I’m currently working on adding a skybox to a scene of mine. I have my skybox split into 6 separate .png images at a location in my project. From my understanding, CubeTexture
requires a string (url) to the location where all these 6 images are located. This is fine normally, except I am using webpack to build my project, and as such the names of the images do not correspond with the names used by Babylon at runtime to load these images.

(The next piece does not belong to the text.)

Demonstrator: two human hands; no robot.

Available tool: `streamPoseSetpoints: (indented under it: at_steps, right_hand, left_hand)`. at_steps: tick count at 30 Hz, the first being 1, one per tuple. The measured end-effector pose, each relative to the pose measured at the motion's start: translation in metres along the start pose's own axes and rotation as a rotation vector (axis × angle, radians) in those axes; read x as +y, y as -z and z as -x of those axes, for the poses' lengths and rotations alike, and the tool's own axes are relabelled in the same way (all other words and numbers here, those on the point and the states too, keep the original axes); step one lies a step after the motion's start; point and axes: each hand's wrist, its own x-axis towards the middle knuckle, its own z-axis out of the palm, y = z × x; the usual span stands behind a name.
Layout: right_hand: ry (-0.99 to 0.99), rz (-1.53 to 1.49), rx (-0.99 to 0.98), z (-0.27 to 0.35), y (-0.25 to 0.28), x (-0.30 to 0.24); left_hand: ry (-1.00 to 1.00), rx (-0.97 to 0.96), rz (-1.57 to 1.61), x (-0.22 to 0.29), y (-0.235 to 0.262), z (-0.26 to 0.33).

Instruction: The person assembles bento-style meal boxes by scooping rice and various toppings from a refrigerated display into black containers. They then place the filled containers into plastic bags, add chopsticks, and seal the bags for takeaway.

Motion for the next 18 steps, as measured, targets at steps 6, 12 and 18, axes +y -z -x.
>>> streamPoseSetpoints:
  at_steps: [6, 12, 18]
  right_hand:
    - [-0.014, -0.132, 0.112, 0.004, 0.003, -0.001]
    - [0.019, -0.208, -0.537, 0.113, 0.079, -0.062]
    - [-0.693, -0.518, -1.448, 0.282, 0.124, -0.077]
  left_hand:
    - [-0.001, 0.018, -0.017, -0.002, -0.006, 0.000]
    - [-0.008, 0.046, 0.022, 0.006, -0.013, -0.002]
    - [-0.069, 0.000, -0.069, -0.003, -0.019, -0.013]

Doing something like this does not quite work:
skyboxMaterial.reflectionTexture = new CubeTexture(
"assets/textures/skybox/redplanet",
scene,
["_px.png", "_py.png", "_pz.png", "_nx.png", "_ny.png", "_nz.png"],
);
When running the code I can see that requests are being made to the 6 URLs for the 6 faces of the cube. Of course, Webpack’s url-loader has given my assets hashes as filenames instead. Normally, when using Webpack I would import an image directly in my JS/TS module, and then use the imported value in my code. This allows webpack to figure out the correct URL to use at build time. However this only works for individual image files (to my understanding), while CubeTexture
requires the location where these images are found.
To summarize, my question would be. is there a convenient solution where I can either: give CubeTexture
a list of images to use (this way I can use the “normal” way of importing images when using webpack)? If that is not possible, can I work around this issue in some other way?
Finally, if nothing else works (last resort), is there a different babylon API that I can use to create a skybox which lets me circumvent CubeTexture entirely - assuming I can use the same image data.